Once you’ve earned your Ph.D in Trekology, it’s onto the Hall of Replicas: Klingon thrones and shuttlecrafts and tri-corders and tribbles and the Borg cube (which looked suspiciously like the Death Star) and all the various Enterprises. Various costumes and weapons as well as a display of alien heads. I doubt if anything of importance was left out.
From there you enter a room made up to look like the bridge of the Enterprise from the Next Generation days, where you can get your picture taken sitting in Picard’s chair and saying, “engage” — but we didn’t. Next door was a replica of the transporter chamber, another photo-op that we opted out of. I don’t trust transporter chambers, even fake ones.
The exhibit ends with the awe-inspiring Glass Case of Captains’ Uniforms. Turns out Shatner was considerably shorter than the other captains. But he made up for it in bravado.

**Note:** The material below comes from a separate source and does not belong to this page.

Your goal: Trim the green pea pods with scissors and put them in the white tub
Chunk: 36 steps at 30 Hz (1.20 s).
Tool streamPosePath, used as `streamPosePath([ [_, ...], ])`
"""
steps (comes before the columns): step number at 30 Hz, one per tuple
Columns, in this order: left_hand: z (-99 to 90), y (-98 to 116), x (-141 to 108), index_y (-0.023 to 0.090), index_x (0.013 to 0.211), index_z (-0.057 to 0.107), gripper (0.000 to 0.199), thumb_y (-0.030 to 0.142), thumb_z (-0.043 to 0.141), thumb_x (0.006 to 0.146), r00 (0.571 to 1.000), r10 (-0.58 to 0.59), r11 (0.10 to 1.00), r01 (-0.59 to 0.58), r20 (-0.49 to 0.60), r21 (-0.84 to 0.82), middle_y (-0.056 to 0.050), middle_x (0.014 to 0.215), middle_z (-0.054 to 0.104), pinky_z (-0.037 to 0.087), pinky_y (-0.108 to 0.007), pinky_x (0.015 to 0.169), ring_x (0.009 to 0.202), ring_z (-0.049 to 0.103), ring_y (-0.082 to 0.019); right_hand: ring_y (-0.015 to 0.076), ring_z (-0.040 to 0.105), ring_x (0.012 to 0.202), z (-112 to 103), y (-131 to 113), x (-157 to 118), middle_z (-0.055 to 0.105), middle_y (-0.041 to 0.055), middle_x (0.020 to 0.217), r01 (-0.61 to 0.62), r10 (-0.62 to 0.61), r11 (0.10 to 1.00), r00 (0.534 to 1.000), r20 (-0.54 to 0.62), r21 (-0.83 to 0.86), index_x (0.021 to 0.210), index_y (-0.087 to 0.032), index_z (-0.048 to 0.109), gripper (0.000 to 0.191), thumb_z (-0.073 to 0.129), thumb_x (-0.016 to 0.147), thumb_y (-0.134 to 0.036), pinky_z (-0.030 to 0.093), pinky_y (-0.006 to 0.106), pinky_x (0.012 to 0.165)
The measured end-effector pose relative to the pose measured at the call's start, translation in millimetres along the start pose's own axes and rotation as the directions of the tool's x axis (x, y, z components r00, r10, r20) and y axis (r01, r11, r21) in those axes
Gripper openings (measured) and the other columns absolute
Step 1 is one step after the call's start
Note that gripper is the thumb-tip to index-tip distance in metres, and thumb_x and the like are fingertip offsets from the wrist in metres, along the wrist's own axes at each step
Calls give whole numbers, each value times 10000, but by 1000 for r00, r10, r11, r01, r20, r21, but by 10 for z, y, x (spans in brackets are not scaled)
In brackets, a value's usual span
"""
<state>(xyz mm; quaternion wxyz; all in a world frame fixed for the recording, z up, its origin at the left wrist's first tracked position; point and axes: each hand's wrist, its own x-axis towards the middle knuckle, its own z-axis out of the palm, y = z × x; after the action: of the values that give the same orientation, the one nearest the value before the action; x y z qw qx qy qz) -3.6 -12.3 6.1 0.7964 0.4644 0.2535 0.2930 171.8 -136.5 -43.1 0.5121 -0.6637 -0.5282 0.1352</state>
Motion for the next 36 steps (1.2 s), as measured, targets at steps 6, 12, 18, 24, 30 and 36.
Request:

So, how was Star Trek: The Exhibition? Well, it’s very thorough. It’s arguably the finest traveling exhibition of memorabilia ever dedicated to a television show. I’ve certainly been to less interesting exhibitions. If you’re an avid Trekkie, I would recommend it. But then if you are, you’ve probably already seen it.
And you’re probably offended that I didn’t call you a Trekker. Nerd.